C'est Arrivé Près de Chez Vous, de Rémy Belvaux, André Bonzel et Benoît Poelvoorde (1992).


“Cinéma, je t'ai donné mon existence."

Cette comédie noire, expérimentale, en N & B, aussi fauxcumentaire, suit une équipe qui enregistre sur pellicule la vie d'un serial-killer à la petite semaine.

Le quatrième mur, brisé, permet un mélange d'humour grotesque (le vigil noir ; les pintages de gueules ; les récitations prétentieuses de poèmes ; les logorrhées pseudo-sociologiques) et de réalisme (comme Striptease, “l’émission qui vous déshabille”). Lorsque le personnage de Ben, impérial, n’étrangle ou ne flingue pas, sa verve, terrifiante mais attachante, la permissivité accordée par ses complices confèrent aux homicides, filmée de près comme de loin, une teneur abrasive choquante. Un chouiya Hooperien et Kubrickien, CAPDCV est outrancier mais contrebalancé par des scénettes du quotidien (la vraie famille de Poelvoorde dans leur propre rôle ; la banalité du rythme journalier fait de trajets en voiture, de repas, d’ “afterwork”).

“Alors que le fléau de notre société, et tout le monde s’accorde à le dire, est la violence, ils vont te foutre des briques rouges.”

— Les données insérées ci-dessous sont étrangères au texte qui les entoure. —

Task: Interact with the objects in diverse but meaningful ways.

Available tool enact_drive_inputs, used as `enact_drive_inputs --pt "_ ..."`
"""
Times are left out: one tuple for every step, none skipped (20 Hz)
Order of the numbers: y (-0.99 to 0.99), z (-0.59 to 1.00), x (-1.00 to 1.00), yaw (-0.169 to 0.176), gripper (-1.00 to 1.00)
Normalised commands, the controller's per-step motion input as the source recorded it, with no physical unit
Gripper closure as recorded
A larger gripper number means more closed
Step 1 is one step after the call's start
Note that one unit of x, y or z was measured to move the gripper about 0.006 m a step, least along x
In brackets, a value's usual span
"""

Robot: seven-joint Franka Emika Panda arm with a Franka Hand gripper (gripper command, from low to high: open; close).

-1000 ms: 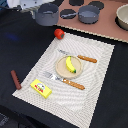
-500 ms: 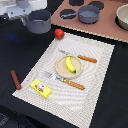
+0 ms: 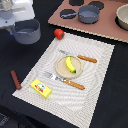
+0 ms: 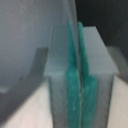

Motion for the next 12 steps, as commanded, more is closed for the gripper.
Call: enact_drive_inputs --pt "-0.12 -0.33 0.0 0.0 1.0" --pt "-0.1 -0.34 0.01 0.0 1.0" --pt "-0.09 -0.34 0.02 0.0 1.0" --pt "-0.08 -0.34 0.05 0.0 1.0" --pt "-0.04 -0.31 0.11 0.0 1.0" --pt "-0.05 -0.3 0.13 0.0 1.0" --pt "-0.06 -0.25 0.19 0.0 1.0" --pt "-0.05 -0.25 0.2 0.0 1.0" --pt "-0.07 -0.22 0.19 0.0 1.0" --pt "-0.07 -0.21 0.25 0.0 1.0" --pt "-0.11 -0.19 0.26 0.0 1.0" --pt "-0.11 -0.14 0.31 0.0 1.0"
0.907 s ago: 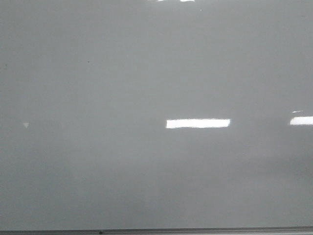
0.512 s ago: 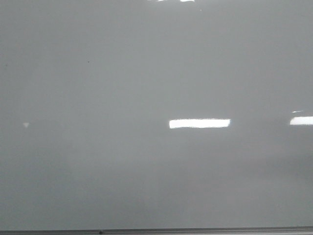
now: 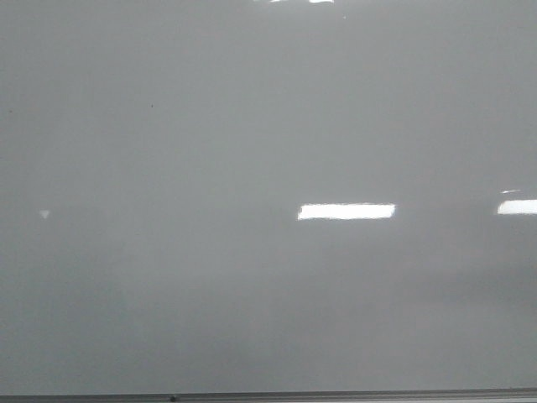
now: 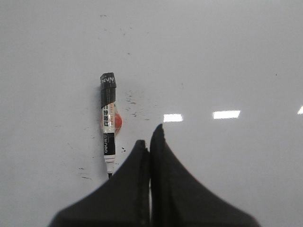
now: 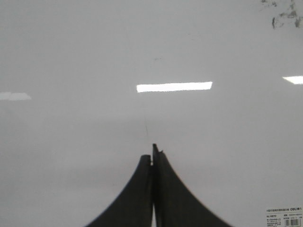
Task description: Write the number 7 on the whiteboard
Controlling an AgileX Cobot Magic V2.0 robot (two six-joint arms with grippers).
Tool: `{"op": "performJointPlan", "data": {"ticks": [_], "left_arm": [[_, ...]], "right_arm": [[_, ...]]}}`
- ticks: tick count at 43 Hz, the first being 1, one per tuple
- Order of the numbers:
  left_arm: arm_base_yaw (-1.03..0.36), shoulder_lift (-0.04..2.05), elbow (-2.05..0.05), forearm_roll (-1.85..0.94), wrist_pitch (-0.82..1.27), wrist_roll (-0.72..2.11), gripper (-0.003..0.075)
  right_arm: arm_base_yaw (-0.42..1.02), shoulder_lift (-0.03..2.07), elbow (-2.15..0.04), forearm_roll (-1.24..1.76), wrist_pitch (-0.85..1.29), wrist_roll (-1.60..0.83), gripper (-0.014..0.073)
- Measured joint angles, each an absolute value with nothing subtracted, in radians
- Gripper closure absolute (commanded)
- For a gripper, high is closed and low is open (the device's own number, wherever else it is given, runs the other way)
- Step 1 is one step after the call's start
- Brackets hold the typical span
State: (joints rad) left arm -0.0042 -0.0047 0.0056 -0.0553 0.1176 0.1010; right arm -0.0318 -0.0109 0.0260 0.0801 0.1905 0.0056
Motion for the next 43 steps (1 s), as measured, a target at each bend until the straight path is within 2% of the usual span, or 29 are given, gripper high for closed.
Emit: {"op": "performJointPlan", "data": {"ticks": [29, 43], "left_arm": [[-0.004, -0.005, 0.006, -0.055, 0.114, 0.101, 0.0741], [-0.004, -0.005, -0.059, -0.055, -0.03, 0.101, 0.0741]], "right_arm": [[-0.032, -0.011, 0.026, 0.08, 0.191, 0.006, 0.0655], [-0.032, -0.011, -0.021, 0.093, 0.131, 0.006, 0.0655]]}}
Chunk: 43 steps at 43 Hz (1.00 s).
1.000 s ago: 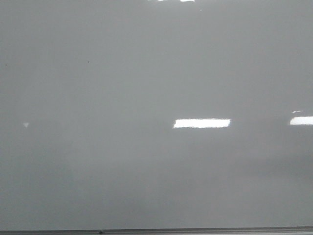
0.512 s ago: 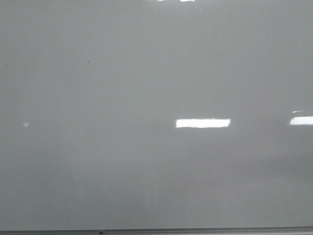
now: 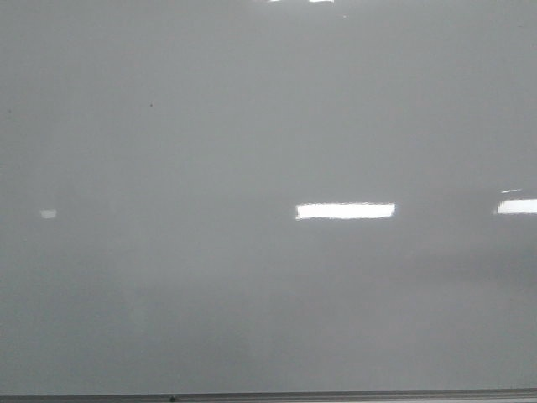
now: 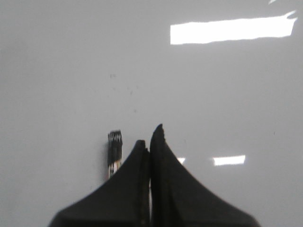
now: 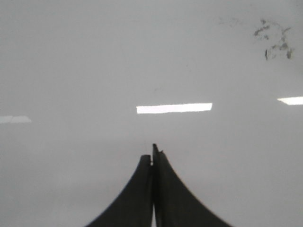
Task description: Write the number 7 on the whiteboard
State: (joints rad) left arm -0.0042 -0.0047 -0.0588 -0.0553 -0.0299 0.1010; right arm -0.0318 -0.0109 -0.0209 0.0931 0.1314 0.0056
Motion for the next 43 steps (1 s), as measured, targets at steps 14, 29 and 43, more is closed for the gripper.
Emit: {"op": "performJointPlan", "data": {"ticks": [14, 29, 43], "left_arm": [[-0.004, 0.209, -0.377, -0.054, 0.261, 0.101, 0.0741], [-0.004, 0.451, -0.407, -0.051, 0.283, 0.101, 0.0499], [-0.004, 0.472, -0.408, -0.049, 0.283, 0.101, 0.0054]], "right_arm": [[-0.032, 0.142, -0.294, 0.156, 0.327, 0.006, 0.0655], [-0.032, 0.382, -0.327, 0.162, 0.325, 0.006, 0.0537], [-0.032, 0.384, -0.327, 0.164, 0.325, 0.0, -0.0012]]}}
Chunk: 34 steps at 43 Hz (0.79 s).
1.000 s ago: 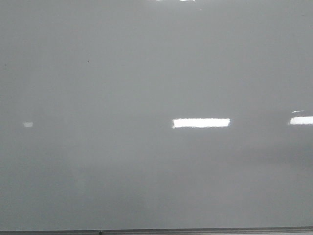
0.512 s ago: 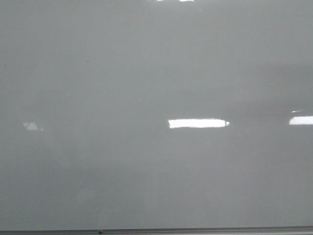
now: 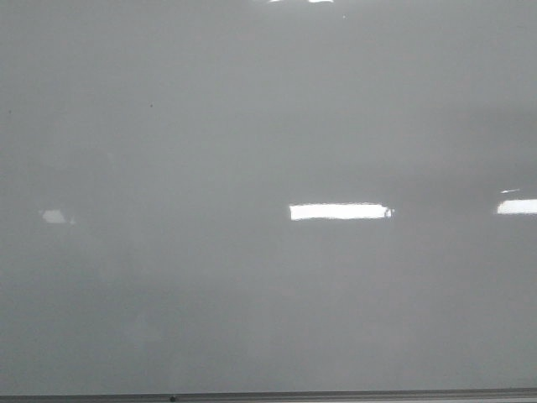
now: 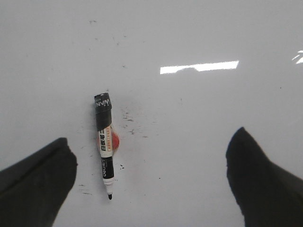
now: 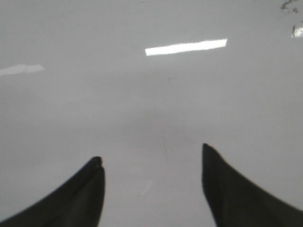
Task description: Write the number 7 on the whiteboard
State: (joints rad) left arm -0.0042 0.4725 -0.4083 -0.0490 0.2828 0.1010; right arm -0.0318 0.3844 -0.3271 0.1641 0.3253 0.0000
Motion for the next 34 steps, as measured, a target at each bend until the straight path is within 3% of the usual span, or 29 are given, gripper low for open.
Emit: {"op": "performJointPlan", "data": {"ticks": [10, 22, 34], "left_arm": [[0.048, 0.617, -0.441, -0.049, 0.288, 0.09, 0.0187], [0.178, 1.032, -0.59, -0.049, 0.321, 0.06, 0.0188], [0.169, 1.345, -0.643, -0.044, 0.24, 0.057, 0.0188]], "right_arm": [[-0.032, 0.384, -0.327, 0.165, 0.321, 0.006, -0.0006], [-0.02, 0.384, -0.327, 0.166, 0.309, 0.006, -0.0006], [-0.012, 0.384, -0.327, 0.166, 0.308, 0.006, -0.0006]]}}
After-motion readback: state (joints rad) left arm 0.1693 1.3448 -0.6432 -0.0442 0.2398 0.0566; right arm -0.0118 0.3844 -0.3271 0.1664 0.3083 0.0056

Documenteur et found-footage avant l'heure, dépassant toute morale sans recours musical, une réflexion sur l’impact de la violence (à la TV et IRL) poussée à son paroxysme, entre Peeping Tom et Henry: Portrait of a Serial Killer, CAPDCV, à ne surtout pas prendre au premier degré, est à déguster comme un caractère à la La Bruyère. Pour preuve: Ben s'amuse de son propre acte cinématographique, se comparant à Philippe Noiret, dont le personnage dans Le Vieux Fusil défonce le crâne d'un Nazi ; dans la salle de montage, l'équipe visionne un rush où Ben se fait maraver et où Ben fait porter la responsabilité de cet échec aux personnes mêmes qui lui permettent d’exister au monde. 

Entre objet d’étude (considéré de l'extérieur) et sujet (personne active qui nous donne à voir toute son intimité sordide), CAPDCV propose sur notre société du spectacle et de la goinfrerie constante, un regard divertissant satirique autant qu'il est traumatisant, glaçant et effroyable.